I have a friend named Kari who is always looking for a new, good horror movie to watch. I completely agree with her, I am always looking too. But what constitutes good? Well, there is an entire community of horror fans who spend a lot of time answering that question. Where can I find them? On Reddit of course! I decided to look at two large Reddit communities for movie discussions: All Things Horror and Horror Movies Only!

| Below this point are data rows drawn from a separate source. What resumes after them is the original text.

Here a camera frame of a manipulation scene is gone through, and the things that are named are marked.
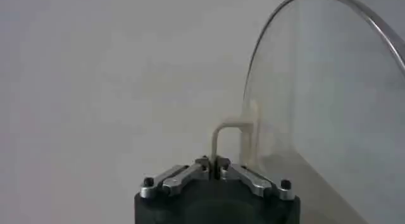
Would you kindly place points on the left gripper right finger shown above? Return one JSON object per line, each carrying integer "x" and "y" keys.
{"x": 256, "y": 184}

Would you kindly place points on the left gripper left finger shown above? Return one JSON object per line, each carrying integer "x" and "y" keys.
{"x": 177, "y": 179}

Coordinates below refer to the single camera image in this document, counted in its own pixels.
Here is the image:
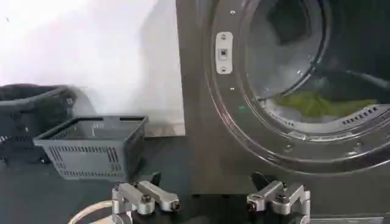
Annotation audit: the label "white door latch plate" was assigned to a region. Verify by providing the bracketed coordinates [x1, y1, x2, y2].
[215, 31, 233, 75]

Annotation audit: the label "pale looped cable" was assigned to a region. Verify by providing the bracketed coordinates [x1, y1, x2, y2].
[67, 200, 114, 224]

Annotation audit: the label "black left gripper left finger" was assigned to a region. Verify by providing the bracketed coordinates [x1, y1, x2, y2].
[111, 170, 181, 224]

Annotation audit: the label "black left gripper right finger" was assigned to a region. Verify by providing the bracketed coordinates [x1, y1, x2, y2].
[246, 172, 311, 224]

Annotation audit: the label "grey dryer with round opening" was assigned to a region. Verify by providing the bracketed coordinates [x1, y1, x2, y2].
[175, 0, 390, 216]

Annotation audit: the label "dark plastic laundry basket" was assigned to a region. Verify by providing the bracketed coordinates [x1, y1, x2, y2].
[0, 84, 77, 164]

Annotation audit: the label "green garment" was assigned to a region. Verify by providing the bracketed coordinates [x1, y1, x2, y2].
[272, 90, 378, 119]

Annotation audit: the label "grey slotted plastic basket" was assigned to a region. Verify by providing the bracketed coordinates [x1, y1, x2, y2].
[32, 115, 149, 181]

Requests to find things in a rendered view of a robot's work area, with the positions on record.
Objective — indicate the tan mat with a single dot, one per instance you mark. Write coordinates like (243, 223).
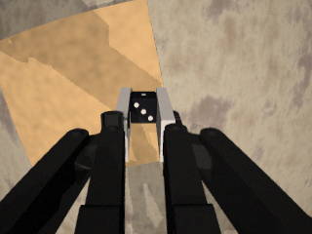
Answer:
(62, 75)

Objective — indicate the black die with white pips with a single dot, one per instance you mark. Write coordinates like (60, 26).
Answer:
(143, 107)

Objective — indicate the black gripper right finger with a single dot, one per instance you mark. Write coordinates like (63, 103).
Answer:
(252, 201)

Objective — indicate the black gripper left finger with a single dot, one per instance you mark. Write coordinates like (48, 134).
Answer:
(40, 201)

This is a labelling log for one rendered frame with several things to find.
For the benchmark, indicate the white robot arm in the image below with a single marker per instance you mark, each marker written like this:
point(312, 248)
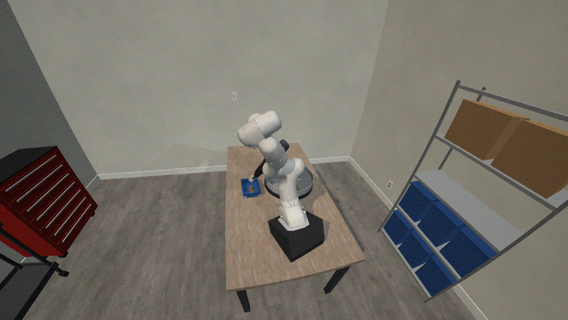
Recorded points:
point(258, 132)

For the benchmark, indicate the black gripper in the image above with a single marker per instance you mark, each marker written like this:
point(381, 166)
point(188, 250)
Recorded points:
point(258, 173)

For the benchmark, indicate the blue crate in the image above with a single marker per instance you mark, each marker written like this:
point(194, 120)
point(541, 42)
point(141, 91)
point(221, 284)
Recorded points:
point(245, 183)

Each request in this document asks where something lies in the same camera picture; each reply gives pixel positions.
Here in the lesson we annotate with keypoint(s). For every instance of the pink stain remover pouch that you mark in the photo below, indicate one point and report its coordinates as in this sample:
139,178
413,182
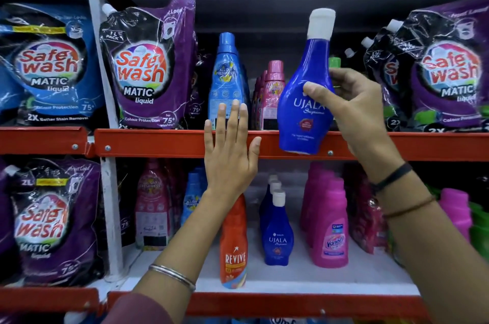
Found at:
368,220

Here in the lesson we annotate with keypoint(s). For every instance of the pink fabric conditioner pouch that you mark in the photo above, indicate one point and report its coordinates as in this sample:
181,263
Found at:
152,209

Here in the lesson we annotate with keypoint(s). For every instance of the blue detergent pouch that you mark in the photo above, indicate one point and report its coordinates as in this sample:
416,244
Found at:
49,68

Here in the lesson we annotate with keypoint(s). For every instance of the maroon sleeve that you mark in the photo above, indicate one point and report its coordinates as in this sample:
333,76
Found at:
133,310

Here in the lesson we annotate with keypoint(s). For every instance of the silver bangle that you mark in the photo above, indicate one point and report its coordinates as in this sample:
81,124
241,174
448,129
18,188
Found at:
174,276

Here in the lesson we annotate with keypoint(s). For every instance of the white shelf upright post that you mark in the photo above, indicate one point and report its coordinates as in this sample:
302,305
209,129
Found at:
109,197

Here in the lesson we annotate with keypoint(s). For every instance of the large purple detergent pouch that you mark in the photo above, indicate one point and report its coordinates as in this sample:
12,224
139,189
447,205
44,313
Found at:
5,213
53,224

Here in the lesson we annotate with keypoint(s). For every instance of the small blue conditioner bottle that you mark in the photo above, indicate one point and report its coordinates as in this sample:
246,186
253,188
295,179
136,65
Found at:
192,197

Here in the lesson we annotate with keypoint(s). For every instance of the red metal shelf beam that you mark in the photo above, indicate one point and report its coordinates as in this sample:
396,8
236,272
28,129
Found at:
160,143
46,299
286,304
42,140

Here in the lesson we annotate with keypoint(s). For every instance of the pink fabric conditioner bottle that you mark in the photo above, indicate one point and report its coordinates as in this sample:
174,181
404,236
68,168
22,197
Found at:
256,102
272,98

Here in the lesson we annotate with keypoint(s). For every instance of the small blue bottle white cap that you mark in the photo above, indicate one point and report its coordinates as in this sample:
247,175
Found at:
272,178
266,205
278,238

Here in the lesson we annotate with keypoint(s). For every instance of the large blue bottle white cap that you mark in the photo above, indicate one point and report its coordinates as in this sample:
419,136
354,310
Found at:
301,106

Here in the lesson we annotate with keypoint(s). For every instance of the person's left hand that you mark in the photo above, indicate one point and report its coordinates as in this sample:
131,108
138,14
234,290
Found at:
229,159

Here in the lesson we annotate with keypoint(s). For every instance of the person's left thumb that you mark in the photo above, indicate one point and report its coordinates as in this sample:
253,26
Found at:
255,149

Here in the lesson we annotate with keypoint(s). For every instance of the person's left little finger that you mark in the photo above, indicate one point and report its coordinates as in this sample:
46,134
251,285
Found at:
208,136

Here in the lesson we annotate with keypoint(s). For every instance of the person's left forearm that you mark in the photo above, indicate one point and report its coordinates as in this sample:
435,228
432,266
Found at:
183,255

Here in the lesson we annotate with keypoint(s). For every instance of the dark detergent pouch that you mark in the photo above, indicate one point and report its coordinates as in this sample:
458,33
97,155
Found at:
198,94

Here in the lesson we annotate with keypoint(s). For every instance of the orange starch bottle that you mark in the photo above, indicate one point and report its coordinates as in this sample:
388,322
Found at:
233,251

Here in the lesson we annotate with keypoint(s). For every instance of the pink stain remover bottle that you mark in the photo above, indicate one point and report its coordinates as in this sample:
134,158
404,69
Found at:
315,197
330,232

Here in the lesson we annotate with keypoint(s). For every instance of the white shelf board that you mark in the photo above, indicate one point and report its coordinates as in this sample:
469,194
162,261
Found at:
305,276

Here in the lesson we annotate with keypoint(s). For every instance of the plain pink bottle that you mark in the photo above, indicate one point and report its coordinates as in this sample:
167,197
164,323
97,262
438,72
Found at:
456,209

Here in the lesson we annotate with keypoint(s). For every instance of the person's right thumb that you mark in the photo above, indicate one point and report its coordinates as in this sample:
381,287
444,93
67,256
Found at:
321,95

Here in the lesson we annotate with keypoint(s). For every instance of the person's right hand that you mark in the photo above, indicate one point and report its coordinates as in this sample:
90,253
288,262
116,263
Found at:
361,113

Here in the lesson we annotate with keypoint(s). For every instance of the person's right forearm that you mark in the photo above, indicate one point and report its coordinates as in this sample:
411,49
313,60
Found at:
431,243

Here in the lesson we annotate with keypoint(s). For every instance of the black wristband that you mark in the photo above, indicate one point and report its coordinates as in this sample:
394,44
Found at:
393,176

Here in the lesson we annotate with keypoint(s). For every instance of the blue fabric conditioner bottle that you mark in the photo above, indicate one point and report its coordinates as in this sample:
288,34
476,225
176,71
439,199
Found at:
226,83

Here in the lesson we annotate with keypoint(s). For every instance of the green capped bottle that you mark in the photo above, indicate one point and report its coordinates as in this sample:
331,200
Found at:
335,62

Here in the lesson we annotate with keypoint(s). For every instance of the person's left middle finger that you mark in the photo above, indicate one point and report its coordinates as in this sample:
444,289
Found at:
233,119

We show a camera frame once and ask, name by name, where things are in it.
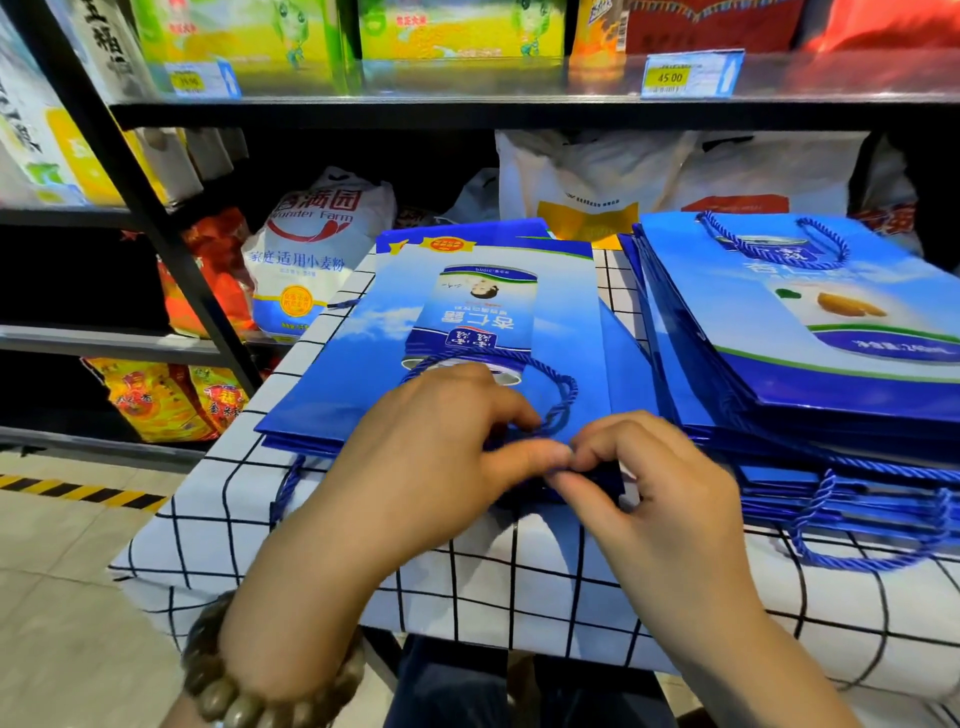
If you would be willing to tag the white yellow rice sack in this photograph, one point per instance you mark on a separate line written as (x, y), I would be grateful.
(37, 142)

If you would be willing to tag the person's right forearm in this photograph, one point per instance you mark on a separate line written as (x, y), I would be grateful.
(750, 675)

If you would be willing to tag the white sack red label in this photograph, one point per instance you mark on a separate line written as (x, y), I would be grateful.
(765, 176)

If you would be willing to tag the large yellow snack packet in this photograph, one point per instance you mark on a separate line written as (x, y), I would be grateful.
(154, 401)

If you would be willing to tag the stack of blue bags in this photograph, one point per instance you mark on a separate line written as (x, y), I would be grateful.
(795, 322)

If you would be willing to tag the white grid tablecloth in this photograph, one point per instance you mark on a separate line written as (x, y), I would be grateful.
(495, 577)

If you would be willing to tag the person's left hand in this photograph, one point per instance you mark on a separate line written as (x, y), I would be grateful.
(405, 480)

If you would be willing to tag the person's blue jeans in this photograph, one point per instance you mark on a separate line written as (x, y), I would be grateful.
(457, 686)

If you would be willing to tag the bright red package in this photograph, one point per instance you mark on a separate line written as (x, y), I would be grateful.
(885, 21)

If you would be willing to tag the dark red gift box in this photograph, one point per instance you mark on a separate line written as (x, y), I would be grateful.
(712, 22)

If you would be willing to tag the black metal shelving rack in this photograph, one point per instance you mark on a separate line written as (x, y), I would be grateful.
(157, 210)

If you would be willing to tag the person's left thumb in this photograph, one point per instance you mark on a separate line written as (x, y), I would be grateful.
(529, 459)

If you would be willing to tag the small yellow snack packet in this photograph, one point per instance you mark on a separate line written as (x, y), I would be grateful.
(221, 397)

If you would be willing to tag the blue price tag holder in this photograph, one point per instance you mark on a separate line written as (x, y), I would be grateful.
(196, 79)
(690, 73)

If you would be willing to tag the blue gift bag with bottle print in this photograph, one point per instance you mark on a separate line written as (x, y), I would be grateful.
(480, 315)

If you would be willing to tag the person's left forearm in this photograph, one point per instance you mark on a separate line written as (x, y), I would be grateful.
(292, 660)

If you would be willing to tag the white sack red pattern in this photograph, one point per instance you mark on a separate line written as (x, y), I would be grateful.
(892, 202)

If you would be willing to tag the orange carton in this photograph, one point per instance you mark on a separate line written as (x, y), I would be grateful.
(596, 34)

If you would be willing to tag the white rice sack black lettering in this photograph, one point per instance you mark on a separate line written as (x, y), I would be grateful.
(112, 52)

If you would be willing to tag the green yellow carton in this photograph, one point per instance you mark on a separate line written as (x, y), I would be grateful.
(240, 34)
(461, 30)

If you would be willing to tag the white sack yellow label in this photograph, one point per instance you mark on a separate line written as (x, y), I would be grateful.
(592, 187)

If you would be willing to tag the person's right thumb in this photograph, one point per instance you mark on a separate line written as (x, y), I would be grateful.
(581, 491)

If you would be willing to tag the red orange food packet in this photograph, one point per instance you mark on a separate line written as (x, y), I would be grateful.
(217, 277)

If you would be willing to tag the white flour sack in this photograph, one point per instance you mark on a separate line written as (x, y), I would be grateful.
(315, 255)

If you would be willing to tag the person's right hand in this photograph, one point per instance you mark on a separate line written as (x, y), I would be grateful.
(667, 517)

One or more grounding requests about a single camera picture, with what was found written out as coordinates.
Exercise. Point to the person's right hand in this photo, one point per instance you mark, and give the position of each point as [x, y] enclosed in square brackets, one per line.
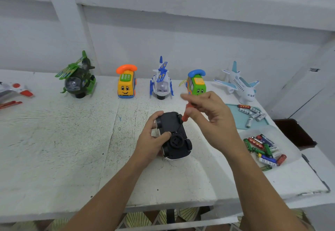
[219, 128]

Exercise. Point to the person's left hand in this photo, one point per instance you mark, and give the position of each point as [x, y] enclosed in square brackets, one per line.
[147, 144]

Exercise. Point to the person's left thumb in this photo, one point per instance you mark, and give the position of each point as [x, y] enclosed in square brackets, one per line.
[163, 136]

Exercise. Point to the person's right thumb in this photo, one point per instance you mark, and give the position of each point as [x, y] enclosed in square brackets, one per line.
[195, 114]

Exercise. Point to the black toy car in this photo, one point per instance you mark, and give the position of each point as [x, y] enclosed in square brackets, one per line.
[175, 139]

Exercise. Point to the person's right forearm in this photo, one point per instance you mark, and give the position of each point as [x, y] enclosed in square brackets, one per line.
[259, 194]

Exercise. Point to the person's left forearm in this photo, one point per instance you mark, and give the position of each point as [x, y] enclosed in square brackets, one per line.
[110, 194]

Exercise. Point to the green toy phone car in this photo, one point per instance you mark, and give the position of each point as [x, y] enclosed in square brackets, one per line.
[196, 84]

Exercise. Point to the teal tray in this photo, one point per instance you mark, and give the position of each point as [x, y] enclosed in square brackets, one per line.
[235, 115]

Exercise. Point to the white blue toy helicopter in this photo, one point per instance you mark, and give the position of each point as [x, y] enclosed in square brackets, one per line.
[161, 83]

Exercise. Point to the red battery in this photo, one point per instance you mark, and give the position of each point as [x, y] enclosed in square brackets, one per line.
[244, 106]

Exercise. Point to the white toy airplane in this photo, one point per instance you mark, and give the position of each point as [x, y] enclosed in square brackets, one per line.
[242, 84]

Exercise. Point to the pile of white batteries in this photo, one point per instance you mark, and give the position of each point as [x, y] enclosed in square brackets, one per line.
[254, 114]

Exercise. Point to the yellow toy phone car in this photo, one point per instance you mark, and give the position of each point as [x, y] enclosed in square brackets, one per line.
[126, 85]

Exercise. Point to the heap of colourful batteries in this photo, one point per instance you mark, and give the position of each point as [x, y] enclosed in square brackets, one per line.
[263, 151]

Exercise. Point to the black table leg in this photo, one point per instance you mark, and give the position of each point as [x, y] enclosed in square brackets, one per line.
[170, 215]

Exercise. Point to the clear plastic container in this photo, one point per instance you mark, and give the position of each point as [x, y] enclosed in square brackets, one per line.
[290, 144]

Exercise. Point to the green toy helicopter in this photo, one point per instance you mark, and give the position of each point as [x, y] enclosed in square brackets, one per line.
[77, 83]

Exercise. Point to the red plastic toy part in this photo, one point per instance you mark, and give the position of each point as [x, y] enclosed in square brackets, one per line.
[9, 104]

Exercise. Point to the white red toy plane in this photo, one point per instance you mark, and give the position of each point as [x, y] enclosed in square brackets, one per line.
[13, 89]

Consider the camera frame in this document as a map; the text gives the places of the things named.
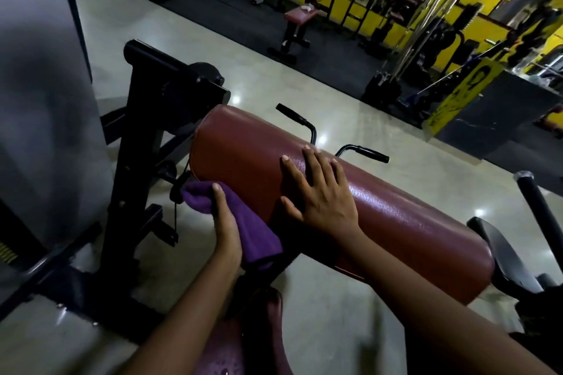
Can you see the person's right hand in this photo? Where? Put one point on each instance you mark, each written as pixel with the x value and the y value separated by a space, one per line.
pixel 327 207

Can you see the small white object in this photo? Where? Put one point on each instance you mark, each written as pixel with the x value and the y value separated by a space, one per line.
pixel 307 7

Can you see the black gym machine frame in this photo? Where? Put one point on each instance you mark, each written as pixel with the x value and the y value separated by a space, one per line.
pixel 140 124

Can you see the person's left thumb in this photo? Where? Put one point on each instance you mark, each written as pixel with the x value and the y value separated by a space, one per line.
pixel 221 205

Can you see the person's left forearm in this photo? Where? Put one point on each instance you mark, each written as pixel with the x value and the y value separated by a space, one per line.
pixel 189 322

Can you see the black weight stack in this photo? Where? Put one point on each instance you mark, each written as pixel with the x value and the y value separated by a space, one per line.
pixel 380 91

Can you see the maroon machine seat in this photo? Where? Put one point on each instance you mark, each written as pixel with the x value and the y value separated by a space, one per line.
pixel 259 335

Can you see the red flat gym bench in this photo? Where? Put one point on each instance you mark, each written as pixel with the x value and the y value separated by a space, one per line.
pixel 297 23

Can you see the purple cleaning cloth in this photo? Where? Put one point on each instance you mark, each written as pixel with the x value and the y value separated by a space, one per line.
pixel 255 234

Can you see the yellow and black sign panel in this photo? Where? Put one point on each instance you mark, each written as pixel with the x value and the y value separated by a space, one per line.
pixel 462 98

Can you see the black bar with chrome cap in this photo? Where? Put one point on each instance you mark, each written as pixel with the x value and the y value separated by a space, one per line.
pixel 539 207

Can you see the person's right middle finger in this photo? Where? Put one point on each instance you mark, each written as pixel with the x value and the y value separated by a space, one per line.
pixel 311 166

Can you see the person's left hand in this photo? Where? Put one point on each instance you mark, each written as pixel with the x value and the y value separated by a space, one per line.
pixel 228 238

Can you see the person's right thumb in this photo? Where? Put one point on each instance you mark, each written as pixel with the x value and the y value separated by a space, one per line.
pixel 291 209

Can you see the person's right little finger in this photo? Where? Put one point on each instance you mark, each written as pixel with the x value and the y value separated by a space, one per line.
pixel 341 174

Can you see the person's right forearm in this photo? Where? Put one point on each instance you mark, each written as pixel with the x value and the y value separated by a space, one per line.
pixel 422 304

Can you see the maroon leather machine pad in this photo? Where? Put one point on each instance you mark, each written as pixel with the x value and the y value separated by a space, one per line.
pixel 396 229

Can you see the grey weight stack cover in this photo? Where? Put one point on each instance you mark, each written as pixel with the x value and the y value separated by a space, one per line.
pixel 48 102

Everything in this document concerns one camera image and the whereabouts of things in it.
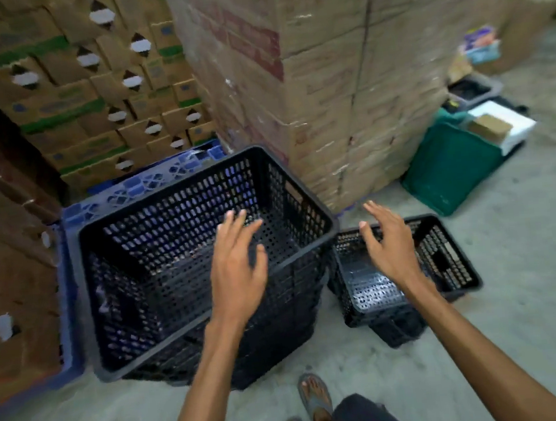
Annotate person's left hand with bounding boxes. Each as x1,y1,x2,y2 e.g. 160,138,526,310
199,207,275,331

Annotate person's right hand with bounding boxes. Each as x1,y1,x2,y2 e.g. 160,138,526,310
357,196,427,301

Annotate person's right forearm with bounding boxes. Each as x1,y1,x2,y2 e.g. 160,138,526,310
402,260,556,421

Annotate person's left forearm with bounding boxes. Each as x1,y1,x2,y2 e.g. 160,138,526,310
149,314,260,421

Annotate large black perforated plastic crate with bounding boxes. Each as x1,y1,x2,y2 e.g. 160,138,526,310
60,138,353,386

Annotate stack of large black crates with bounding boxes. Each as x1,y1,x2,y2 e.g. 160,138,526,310
114,261,346,403

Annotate small black perforated plastic crate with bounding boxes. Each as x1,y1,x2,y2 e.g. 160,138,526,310
365,301,433,352
322,209,487,331

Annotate green plastic bin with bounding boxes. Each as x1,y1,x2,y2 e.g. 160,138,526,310
394,102,510,221

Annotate person's right foot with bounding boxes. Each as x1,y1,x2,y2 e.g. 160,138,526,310
296,371,335,421

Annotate small brown cardboard box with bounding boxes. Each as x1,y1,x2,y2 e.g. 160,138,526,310
465,111,515,149

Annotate wrapped stack of brown cartons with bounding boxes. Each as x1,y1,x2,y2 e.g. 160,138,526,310
164,0,544,228

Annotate person's dark trousers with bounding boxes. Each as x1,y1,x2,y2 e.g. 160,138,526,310
324,387,430,421

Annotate black plastic bin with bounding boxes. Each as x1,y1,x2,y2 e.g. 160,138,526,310
445,71,507,115

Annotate white foam box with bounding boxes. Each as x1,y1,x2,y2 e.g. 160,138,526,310
463,96,540,160

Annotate stack of green-striped cardboard boxes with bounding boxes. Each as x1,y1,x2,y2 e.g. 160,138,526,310
0,0,229,198

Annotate colourful product packets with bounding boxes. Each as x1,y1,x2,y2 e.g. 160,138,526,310
459,25,503,67

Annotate large open cardboard box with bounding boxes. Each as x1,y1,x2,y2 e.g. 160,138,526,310
464,0,556,78

Now Kari is a little tired of people just ragging on movies and directors. She wants to find a new horror movie to watch but she doesn’t want to spend a lot of time scrolling through comment after comment of negative reviews. Kari is looking for a movie to watch, not to review herself. So I want to refer her to either All Things Horror or Horror Movies ONLY to increase her chances of finding a movie she wants to watch.

Technicals

After using the Pushshift API to get a subset of over 1500 text fields, I used VADER to assign a sentiment analysis to each field. I then ran a Naive Bayes with CountVectorizer through a pipeline. And compared it to a Vote Ensemble with Decision Tree, Boosts, and CountVectorizer.

Takeaways

My first roadblock was the limitation of the VADER lexicon. Horror doesn’t translate well with common sentiments of what “good” means. In the time constraints of this project, I chose to remove versions of”horror” and “scare” from the VADER lexicon.

Also, comparing the character counts between subreddits showed a pattern. I assumed initially that my analysis would lead me to refer Kari to a specialty site like r/HorrorMoviesOnly. But the character counts visually displayed how wildly subjective their site was. Therefore, I recommended r/AllThingsHorror because there was a higher possibility of neutral or positive comments instead of negative.